SALZBURG – I’m newly returned from this Austrian city, years ago my first European home during a semester abroad. Drawing me to the edge of the Alps was the Summer Session of Salzburg Law School on International Criminal Law, Humanitarian Law and Human Rights Law. The overall theme for this 15th annual session, organized by Executive Director Astrid Reisinger Coracini, was the relationship of international criminal justice to the states and peoples of Africa. It was an honor to present a mini-course on “Children and International Criminal Law” to the scores of scholars and practitioners in attendance.
Other scores were on prominent display throughout the baroque Altstadt. Concerts and opera, not to mention sculptures, paintings, and plays, filled indoor venues and outdoor squares – all part of the Salzburg Festival that runs through September 1. Though unschooled in opera, I was tempted to plunk down the considerable cost of a ticket to see Zubin Mehta conduct Verdi’s Falstaff just blocks away from Mozart’s birthplace. But then my colleagues William Schabas and Roger Clark, also there to teach at the summer school, alerted me to a more affordable option: an al fresco meal in front of a free Jumbotron broadcast of a 2004 Festival production of Strauss’ Der Rosenkavalier.
(As Schabas pointed out, this opera’s premise was not unrelated to my mini-course, for the libretto stresses the young age of the eponymous Kavalier, or member of the Austrian cavalry. By today’s standards the wily 17 year old was a child soldier.)
Echos of war could be detected not only in the strains of that just-before-World-War-I opera, and not only in the international criminal law classroom, but also in the news of the week. Likening foreign policy to household intimacy, the media made much of the Entfremdung, or estrangement, between Vladimir Putin and Barack Obama, leaders of the countries that from the late ’40s through the late ’80s waged a Cold War (a period of conflict during which Austria had remained decidedly neutral). The paper’s account of sticking points between the 2 powers – nuclear disarmament; Snowden and spying; Syria; LGBT rights and the rights of dissidents like Magnitsky – made for quite a long détente to-do list.
That sobering morning note called for night-time levity.
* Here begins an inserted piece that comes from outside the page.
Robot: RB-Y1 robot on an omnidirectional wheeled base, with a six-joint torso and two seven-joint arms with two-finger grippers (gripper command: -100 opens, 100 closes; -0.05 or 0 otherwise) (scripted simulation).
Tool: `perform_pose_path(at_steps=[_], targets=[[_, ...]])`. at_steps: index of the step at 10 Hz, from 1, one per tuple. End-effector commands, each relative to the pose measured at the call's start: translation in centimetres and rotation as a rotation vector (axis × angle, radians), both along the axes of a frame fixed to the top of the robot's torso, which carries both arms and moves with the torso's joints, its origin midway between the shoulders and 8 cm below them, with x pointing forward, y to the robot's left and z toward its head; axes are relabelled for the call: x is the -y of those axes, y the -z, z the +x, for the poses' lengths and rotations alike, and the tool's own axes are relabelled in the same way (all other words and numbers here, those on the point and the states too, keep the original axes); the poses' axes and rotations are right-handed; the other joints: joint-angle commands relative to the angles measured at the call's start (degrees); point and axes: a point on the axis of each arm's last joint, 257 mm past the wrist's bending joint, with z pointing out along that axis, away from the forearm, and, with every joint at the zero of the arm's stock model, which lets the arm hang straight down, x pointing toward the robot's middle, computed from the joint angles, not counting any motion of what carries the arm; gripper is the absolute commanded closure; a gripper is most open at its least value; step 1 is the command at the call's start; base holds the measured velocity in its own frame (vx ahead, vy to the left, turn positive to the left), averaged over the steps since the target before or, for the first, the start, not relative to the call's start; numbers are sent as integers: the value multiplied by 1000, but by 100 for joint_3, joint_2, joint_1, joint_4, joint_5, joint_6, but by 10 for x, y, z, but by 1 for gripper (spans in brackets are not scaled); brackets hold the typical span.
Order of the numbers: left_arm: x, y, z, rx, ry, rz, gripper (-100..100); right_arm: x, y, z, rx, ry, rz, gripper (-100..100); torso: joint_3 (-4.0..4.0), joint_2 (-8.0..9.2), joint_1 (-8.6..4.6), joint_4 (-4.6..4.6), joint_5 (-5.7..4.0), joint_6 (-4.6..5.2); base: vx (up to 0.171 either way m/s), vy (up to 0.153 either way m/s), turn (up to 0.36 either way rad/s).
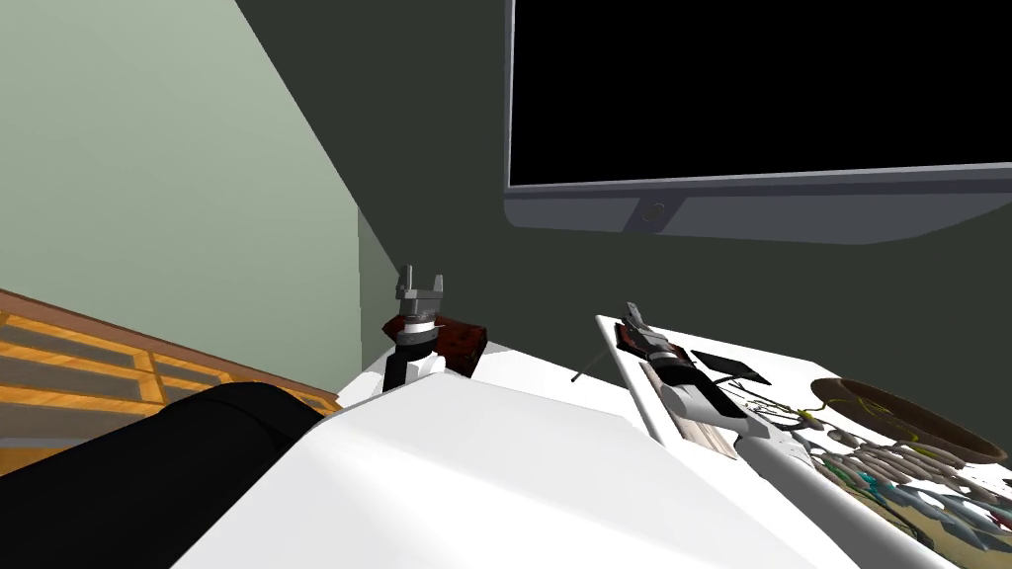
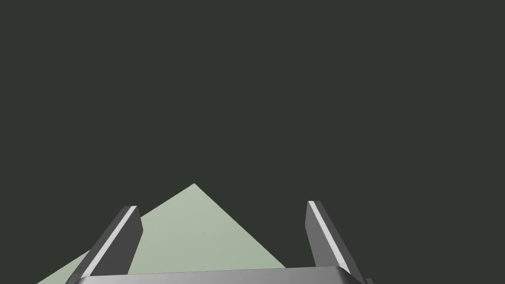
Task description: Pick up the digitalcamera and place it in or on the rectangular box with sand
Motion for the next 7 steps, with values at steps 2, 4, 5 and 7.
perform_pose_path(at_steps=[2, 4, 5, 7], targets=[[0, 0, 0, 0, 0, 0, 0, 10, 4, -6, 6, 25, 65, 100, 6, 12, 5, 2, 1, 3, 101, -155, 1], [0, 0, 0, 0, 0, 0, 0, 13, 10, -10, 8, 38, 107, 100, 17, 29, -16, 6, 0, 9, 57, -208, -22], [0, 0, 0, 0, 0, 0, 0, 13, 13, -12, 9, 43, 124, 100, 25, 45, -16, 9, -1, 12, 31, -195, -23], [0, 0, 0, 0, 0, 0, 0, 10, 15, -10, 11, 43, 139, 100, 31, 61, -98, 5, -31, 32, -8, -139, -7]])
And so we visited a favorite local amusement, the 400-year-old Hellbrunn Palace. There a whimsical Prince-Archbishop, as Salzburg’s erstwhile rulers were called, had built a garden of fountains. Some are lovely; some, like that of a mask whose tongue darts in and out, are goofy. All entailed an element of risk. For the mischievous had builder rigged seats, steps, and sidewalks with sprinklers. They turned on and off at unexpected points, leaving everyone both drenched and delighted.